For a second-straight year, the Los Angeles Dodgers were unable to take home the World Series trophy.
Fans in Los Angeles have waited 30 years since last winning the title. In the wake of the mess left by former owner Frank McCourt, the new front office (led by Andrew Friedman, Stan Kasten, and Farhan Zaidi) has worked hard in building a championship contender. Under the guidance of the aforementioned trio, the Dodgers made the World Series for the first time since 1988.
The man in charge of the team itself is Dave Roberts. A likable character, the former UCLA Bruin took the job after previously being the bench coach with the San Diego Padres. Known as a great communicator, Roberts’ easy-going persona has worked very well with the laid back culture of the city. At the same time, he held tremendous respect as a man who both toiled away in the major leagues primarily as a reserve player — as well as someone with a Championship pedigree.
Since becoming the Dodgers’ manager in 2016, Roberts has led the team to the playoffs in three-straight years (two of which culminated in World Series appearances). He’s held a .589 win percentage over this time, and was even named as the National League Manager of the Year in ’16.
Based upon this resume, one would assume his job to be rock-solid. However, that doesn’t appear to be the case.
Managers are often looked at as scapegoats when a team struggles. Roberts is no exception, especially after what transpired versus the Red Sox in the World Series. The decision to have Ryan Madson pitch in pressure-packed situations did not pan out. The same can be said when weirdly lifting Rich Hill for another left-handed pitcher (Scott Alexander) after Hill had been in the midst of a gem. After being up by four runs, the Dodgers’ bullpen ultimately fell — costing the team both the game and ultimately the series.

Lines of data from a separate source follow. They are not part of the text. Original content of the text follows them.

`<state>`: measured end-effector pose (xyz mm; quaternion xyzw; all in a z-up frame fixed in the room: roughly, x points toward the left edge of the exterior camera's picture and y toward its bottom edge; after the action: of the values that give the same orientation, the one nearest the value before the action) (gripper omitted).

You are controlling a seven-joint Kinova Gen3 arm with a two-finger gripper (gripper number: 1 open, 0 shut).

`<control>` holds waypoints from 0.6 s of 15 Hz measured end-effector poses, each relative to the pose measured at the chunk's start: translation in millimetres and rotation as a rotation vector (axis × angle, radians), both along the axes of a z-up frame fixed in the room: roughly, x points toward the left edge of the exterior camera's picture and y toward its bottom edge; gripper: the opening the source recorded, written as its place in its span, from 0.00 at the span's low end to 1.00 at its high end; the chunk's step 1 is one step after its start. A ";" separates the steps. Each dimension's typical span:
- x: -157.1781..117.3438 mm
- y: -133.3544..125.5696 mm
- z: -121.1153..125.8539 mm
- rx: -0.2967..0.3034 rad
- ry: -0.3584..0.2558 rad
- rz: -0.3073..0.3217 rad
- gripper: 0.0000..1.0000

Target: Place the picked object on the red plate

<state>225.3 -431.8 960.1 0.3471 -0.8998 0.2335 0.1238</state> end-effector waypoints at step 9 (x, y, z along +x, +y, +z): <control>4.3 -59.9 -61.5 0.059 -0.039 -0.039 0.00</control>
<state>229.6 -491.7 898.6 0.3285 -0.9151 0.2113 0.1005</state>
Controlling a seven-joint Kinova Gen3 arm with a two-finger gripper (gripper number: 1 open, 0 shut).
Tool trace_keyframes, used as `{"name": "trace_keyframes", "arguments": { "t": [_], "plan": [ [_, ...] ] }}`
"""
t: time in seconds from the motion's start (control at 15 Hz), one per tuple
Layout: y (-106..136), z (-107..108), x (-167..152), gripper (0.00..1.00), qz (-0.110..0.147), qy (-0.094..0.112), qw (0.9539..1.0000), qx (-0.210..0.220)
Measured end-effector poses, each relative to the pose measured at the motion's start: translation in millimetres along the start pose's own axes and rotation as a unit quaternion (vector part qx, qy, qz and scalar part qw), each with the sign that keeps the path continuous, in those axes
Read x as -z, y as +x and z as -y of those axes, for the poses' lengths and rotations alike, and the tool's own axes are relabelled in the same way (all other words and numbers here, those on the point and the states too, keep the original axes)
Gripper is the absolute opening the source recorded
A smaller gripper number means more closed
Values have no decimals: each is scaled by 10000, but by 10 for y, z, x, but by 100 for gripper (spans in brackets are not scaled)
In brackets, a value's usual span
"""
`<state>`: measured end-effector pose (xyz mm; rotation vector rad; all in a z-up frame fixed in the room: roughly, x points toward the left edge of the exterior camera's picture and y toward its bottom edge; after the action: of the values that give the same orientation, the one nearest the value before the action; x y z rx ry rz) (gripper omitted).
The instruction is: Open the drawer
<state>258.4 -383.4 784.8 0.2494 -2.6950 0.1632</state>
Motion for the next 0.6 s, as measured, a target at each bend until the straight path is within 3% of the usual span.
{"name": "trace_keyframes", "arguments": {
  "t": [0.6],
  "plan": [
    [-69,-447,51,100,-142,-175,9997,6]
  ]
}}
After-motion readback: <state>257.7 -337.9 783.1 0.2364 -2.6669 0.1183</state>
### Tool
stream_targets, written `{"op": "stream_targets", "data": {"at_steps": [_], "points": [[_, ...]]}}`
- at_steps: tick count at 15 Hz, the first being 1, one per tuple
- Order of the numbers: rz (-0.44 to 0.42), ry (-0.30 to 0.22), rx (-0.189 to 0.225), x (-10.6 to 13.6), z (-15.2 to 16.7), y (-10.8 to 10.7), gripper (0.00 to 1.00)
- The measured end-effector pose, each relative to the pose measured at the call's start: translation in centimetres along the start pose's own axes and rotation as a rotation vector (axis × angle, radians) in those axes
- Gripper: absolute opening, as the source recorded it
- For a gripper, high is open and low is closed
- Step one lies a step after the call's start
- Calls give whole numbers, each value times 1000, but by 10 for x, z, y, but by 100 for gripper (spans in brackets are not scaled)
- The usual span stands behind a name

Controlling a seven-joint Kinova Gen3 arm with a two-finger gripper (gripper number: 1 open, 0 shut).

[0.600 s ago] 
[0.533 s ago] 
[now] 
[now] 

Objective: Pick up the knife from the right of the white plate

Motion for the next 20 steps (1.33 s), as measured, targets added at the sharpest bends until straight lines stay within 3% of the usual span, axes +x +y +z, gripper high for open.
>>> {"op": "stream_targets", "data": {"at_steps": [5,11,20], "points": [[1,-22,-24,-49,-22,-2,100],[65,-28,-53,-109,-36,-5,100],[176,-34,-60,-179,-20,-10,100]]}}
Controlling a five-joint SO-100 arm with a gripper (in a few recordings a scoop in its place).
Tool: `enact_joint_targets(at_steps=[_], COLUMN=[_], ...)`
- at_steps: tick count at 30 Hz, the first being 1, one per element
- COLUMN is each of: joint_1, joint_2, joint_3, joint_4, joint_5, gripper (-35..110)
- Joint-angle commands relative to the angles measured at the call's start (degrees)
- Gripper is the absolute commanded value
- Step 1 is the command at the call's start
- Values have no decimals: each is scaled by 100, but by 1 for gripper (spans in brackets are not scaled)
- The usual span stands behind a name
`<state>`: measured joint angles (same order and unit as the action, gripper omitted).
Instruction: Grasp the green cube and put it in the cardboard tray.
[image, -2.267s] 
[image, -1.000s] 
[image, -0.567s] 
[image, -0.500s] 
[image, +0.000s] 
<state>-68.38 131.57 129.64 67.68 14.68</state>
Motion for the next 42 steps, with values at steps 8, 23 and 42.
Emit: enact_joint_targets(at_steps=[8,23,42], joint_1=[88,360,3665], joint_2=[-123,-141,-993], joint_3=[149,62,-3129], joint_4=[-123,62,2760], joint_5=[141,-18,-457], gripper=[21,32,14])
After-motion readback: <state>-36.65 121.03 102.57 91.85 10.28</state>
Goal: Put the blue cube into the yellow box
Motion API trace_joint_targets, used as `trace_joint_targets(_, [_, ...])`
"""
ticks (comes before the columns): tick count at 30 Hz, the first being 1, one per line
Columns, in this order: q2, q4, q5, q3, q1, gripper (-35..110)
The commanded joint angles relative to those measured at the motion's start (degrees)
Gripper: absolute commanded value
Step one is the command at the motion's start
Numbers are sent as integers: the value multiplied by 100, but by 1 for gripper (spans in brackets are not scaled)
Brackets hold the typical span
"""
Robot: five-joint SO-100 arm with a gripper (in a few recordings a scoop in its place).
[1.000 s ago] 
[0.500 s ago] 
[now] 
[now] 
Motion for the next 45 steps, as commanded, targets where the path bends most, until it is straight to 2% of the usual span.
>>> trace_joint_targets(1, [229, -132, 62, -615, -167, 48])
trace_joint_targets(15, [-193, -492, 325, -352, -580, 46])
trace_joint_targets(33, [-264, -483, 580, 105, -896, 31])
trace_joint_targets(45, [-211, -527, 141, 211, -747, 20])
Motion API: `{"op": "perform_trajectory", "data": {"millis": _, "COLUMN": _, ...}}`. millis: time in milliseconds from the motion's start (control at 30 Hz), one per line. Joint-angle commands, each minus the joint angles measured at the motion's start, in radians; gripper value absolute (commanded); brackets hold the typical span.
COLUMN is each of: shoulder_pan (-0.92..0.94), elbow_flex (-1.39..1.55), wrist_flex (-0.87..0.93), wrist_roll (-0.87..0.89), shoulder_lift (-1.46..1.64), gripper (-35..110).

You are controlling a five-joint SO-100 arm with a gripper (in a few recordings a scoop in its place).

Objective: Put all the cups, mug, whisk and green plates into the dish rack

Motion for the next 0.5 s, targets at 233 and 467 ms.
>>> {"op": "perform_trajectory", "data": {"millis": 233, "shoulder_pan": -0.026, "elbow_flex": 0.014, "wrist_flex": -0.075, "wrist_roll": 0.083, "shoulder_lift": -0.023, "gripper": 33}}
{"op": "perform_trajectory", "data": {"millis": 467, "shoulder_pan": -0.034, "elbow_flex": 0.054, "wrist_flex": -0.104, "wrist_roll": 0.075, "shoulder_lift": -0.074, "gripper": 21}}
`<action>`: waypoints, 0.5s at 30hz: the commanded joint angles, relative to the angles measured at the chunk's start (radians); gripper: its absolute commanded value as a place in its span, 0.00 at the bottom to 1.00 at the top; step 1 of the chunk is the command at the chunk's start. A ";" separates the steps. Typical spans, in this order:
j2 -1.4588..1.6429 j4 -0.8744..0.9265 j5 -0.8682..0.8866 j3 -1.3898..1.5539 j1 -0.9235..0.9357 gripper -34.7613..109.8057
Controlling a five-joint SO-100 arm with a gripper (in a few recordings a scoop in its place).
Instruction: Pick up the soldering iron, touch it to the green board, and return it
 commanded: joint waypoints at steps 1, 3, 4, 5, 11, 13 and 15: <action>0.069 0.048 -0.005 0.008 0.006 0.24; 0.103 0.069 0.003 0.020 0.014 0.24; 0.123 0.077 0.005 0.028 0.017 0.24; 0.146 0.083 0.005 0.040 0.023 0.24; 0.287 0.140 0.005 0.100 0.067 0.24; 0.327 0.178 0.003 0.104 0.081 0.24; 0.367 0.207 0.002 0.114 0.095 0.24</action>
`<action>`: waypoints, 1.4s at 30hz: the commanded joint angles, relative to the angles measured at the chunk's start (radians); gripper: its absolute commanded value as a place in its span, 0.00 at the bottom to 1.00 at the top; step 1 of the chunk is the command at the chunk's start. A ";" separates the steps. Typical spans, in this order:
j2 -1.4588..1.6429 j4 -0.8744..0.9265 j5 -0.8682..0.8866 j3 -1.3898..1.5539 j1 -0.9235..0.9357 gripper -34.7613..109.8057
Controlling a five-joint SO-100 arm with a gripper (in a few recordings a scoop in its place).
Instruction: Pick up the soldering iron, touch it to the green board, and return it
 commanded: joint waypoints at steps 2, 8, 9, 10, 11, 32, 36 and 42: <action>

Things got so bad for Roberts, that the President of the United States weighed in on the decision. He was booed by the fans prior to Game 5 of the series based upon his decision-making the previous night.
Watching the Dodgers/Red Sox final innings. It is amazing how a manager takes out a pitcher who is loose & dominating through almost 7 innings, Rich Hill of Dodgers, and brings in nervous reliever(s) who get shellacked. 4 run lead gone. Managers do it all the time, big mistake!
— Donald J. Trump (@realDonaldTrump) October 28, 2018
Roberts and his current contract situation doesn’t help matters, either. There’s a one-year club option ($1.1 million) remaining on his deal. The Dodgers could simply pick it up and think nothing else. Discussions over a longterm deal have been reported — though it’s curious to see Roberts not be secured for the future.
There’s only one thing for the Dodgers to do at this point: sign Roberts to an extension. The man has done a wonderful job in leading this team to the postseason. There’s something to be said about his managerial skills — both in terms of personnel and in managing egos.
Roberts remains unparalleled when it comes to managing a team featuring multiple platoon situations. This method has been successful for the Dodgers — though it certainly isn’t emblematic nor conventional when compared to the rest of the league. Roberts continually has to shuttle players in-and-out of the lineup based upon matchups.
This analytics-driven method is certainly pushed from the front office. With that said, Roberts must still work with players who’d likely want to play on an everyday basis. Keeping all of them ‘happy’ whilst also winning at a high clip is something very difficult to do.
Without question, Roberts is highly valued across the league. If the Dodgers continue to drag their collective feet, another club could come in with an offer Roberts can’t turn down. At the very least, Roberts should be given a competitive offer when it comes to an annual salary.
It will be a very interesting offseason in Los Angeles. Time will tell as to whether wholesale changes will be made, or simply minor tweaks.